More than 40 blog entries about the company’s hunger efforts, including an “Innovative Giving” post in Fast Company Online and a piece in the Huffington Post. Online efforts have also strengthened mainstream media efforts, all of which generated more than 168 million impressions in 2009.

When asked about what he thought the biggest takeways from Tyson Foods Hunger Relief effort were, Ed Nicholson, Director of Community and Public Relations, Tyson Foods, Inc. said “Shine the spotlight on the cause and what others are doing, rather than yourself. It will generally reflect favorably back on you. Pound-for-pound, authentic engagement trumps cash. And you probably have resources the cause needs desperately, even if it isn’t money.”

Special thanks to Scott Henderson for his help in getting in touch with Ed at Tyson Foods.

4 Replies to “Case Study: Tyson Foods Hunger Relief”

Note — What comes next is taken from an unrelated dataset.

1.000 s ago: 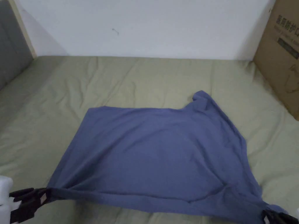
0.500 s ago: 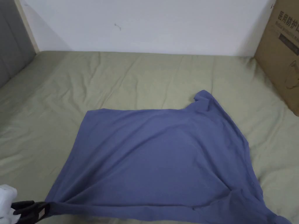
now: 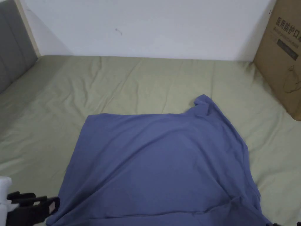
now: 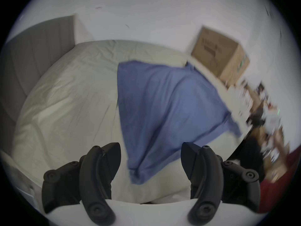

  1. When a company connects with an appropriate cause and it’s a good fit, it’s obvious. Anyone who knows Ed [and especially anyone within the hunger movement] has to admire what he’s doing at Tyson Foods. It’s one example that I use when people ask about solid cause marketing alignment. Plus, I don’t think you can fake it when you really care about an issue. It shows.

  2. Amazing write-up! This could aid plenty of people find out more about this particular issue. Are you keen to integrate video clips coupled with these? It would absolutely help out. Your conclusion was spot on and thanks to you; I probably won’t have to describe everything to my pals. I can simply direct them here!

  3. It’s great that Tyson is giving away the food, however, this country is the fattest big country in history and the food is going to the fattest of the fat.  THere is an obesity epidemic in the country and Tyson is feeding it.